Before we directly dive into exploring various plot functions and graphs, we have to make sure that we understand the hierarchy first. Seaborn graphs are broadly divided into six categories:
- Relational Plot
- Distribution Plot
- Categorical Plot
- Regression Plot
- Matrix Plot
- Residual Plot
- Multi Plot
Seaborn has respective figure-level and axes-level functions for each kind of graph. We’ll cover each of them as we progress in the article. Although both figure-level functions and axes-level functions work very similarly, Seaborn advises its users to use the figure-level functions more often.
Importing libraries and loading datasets
For the scope of this article, we’ll use two datasets that are already baked in the Seaborn library and another one from Plotly. Now, we’ll import all the required libraries first.
import numpy as np
import pandas as pd
import seaborn as sns
import matplotlib.pyplot as plt
import plotly.express as px
Note: Here, we’ve imported Plotly just to use a dataset that is baked into it. We won’t cover anything from Plotly in this article.
If you’re wondering which datasets are available to use inside the Seaborn library, here’s a quick code snippet that’ll fetch all names of the datasets present inside the Seaborn library.
sns.get_dataset_names()
We’ll use three famous datasets — tips and iris dataset from the Seaborn, and gapminder from Plotly.

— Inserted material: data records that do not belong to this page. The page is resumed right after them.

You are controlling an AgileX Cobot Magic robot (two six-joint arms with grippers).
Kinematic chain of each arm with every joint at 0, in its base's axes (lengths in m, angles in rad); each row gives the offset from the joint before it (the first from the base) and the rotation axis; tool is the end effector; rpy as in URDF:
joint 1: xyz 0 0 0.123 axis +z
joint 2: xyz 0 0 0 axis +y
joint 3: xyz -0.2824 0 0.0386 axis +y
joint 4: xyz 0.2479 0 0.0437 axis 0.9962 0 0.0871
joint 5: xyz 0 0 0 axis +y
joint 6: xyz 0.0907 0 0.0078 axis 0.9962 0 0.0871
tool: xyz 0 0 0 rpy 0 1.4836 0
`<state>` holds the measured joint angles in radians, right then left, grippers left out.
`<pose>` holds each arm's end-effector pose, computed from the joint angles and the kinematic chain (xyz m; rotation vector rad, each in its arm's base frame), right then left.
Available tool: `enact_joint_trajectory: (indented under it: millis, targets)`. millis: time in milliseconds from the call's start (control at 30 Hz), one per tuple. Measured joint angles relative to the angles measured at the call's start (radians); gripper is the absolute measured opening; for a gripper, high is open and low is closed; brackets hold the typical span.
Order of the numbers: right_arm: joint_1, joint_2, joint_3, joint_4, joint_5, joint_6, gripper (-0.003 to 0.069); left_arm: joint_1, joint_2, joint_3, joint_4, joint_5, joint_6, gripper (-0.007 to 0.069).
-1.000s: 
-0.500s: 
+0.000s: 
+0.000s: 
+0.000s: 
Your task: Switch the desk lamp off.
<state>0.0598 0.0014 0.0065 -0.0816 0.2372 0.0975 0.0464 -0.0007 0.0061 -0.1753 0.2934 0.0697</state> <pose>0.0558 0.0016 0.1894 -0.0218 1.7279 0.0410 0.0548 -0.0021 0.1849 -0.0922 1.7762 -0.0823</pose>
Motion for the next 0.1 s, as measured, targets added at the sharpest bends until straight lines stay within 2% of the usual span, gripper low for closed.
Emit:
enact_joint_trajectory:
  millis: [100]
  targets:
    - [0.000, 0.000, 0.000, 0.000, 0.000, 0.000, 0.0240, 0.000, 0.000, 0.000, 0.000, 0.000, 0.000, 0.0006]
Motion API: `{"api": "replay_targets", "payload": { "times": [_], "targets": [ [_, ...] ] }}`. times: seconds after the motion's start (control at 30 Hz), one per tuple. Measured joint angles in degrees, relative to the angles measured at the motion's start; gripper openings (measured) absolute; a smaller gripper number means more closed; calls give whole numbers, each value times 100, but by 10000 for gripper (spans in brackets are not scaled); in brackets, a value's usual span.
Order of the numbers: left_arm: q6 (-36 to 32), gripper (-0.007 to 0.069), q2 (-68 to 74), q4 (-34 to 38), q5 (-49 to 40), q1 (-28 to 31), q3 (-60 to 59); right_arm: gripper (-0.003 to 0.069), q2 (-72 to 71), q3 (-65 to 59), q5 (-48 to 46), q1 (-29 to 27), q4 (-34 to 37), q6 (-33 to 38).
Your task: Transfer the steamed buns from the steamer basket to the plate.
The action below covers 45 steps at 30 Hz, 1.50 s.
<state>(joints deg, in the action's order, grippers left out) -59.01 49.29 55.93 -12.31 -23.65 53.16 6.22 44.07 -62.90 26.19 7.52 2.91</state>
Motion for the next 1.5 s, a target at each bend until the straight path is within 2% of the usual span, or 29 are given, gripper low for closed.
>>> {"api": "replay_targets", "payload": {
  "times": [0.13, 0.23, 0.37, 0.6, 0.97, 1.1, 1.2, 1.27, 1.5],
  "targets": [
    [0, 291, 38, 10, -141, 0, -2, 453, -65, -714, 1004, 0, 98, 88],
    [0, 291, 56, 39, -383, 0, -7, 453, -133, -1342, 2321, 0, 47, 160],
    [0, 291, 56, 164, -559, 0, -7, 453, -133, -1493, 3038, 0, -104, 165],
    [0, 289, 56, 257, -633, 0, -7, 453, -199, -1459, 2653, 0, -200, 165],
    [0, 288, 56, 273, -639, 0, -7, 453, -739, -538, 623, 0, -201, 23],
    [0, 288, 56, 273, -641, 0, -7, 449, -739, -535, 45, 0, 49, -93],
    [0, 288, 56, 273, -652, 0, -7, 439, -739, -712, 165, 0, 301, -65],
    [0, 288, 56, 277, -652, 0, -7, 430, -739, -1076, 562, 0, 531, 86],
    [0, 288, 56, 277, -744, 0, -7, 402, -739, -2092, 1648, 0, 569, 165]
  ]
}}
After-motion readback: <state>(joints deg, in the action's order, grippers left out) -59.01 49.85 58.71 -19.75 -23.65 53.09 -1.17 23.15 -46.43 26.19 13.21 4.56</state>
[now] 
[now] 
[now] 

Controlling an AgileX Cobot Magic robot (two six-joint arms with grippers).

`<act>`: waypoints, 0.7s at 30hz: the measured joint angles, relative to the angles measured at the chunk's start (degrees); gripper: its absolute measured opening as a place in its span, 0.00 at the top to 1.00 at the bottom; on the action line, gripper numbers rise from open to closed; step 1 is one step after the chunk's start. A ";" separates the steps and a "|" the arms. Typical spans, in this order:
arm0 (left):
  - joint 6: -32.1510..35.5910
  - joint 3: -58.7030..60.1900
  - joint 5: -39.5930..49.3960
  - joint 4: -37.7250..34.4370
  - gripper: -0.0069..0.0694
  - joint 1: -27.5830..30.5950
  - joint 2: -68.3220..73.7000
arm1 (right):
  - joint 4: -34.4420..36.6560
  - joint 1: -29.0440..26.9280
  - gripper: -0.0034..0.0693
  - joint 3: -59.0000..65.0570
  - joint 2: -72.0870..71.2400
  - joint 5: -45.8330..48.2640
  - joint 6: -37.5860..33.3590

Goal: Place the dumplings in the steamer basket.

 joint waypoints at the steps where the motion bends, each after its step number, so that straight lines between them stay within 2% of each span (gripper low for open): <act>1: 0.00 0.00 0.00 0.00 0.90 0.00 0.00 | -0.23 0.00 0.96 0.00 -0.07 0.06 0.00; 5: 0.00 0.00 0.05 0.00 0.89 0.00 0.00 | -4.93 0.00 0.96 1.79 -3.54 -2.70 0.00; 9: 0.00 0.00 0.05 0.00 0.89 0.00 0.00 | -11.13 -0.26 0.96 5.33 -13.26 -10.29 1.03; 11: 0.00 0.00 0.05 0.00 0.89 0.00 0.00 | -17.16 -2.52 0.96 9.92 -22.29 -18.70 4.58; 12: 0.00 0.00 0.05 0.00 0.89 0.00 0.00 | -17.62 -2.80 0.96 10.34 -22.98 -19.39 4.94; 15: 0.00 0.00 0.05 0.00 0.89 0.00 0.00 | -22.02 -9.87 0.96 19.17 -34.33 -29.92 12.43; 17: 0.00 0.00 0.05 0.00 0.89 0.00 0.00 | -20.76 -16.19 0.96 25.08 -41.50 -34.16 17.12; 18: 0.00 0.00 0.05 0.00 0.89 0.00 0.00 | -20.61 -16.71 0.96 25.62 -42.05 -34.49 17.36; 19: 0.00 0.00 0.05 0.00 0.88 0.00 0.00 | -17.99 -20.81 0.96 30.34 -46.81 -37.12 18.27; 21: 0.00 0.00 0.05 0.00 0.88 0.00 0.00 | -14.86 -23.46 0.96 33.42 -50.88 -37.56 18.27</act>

tips = sns.load_dataset('tips')
iris = sns.load_dataset('iris')
gap = px.data.gapminder()
We’ll quickly have a look at the head of our datasets to have a rough idea of their features that’ll help us understand which graph to plot for univariate analysis, bivariate analysis, and so on.
Tips dataset: It seems to be from a restaurant. The dataset recorded the total bill amount, tip amount, sex of the customer, if s/he is a smoker, which day and time it was, and the number of people the customer along with.
Iris Dataset: The Iris flower dataset has four features (0:4) describing the various lengths and widths. And the last feature describes the species of that particular flower.
Gapminder Dataset: First three features of the dataset is pretty straightforward. The rest of the features denote life expectancy, population, GDP per capita, ISO Country acronym, and ISO Country Code respectively.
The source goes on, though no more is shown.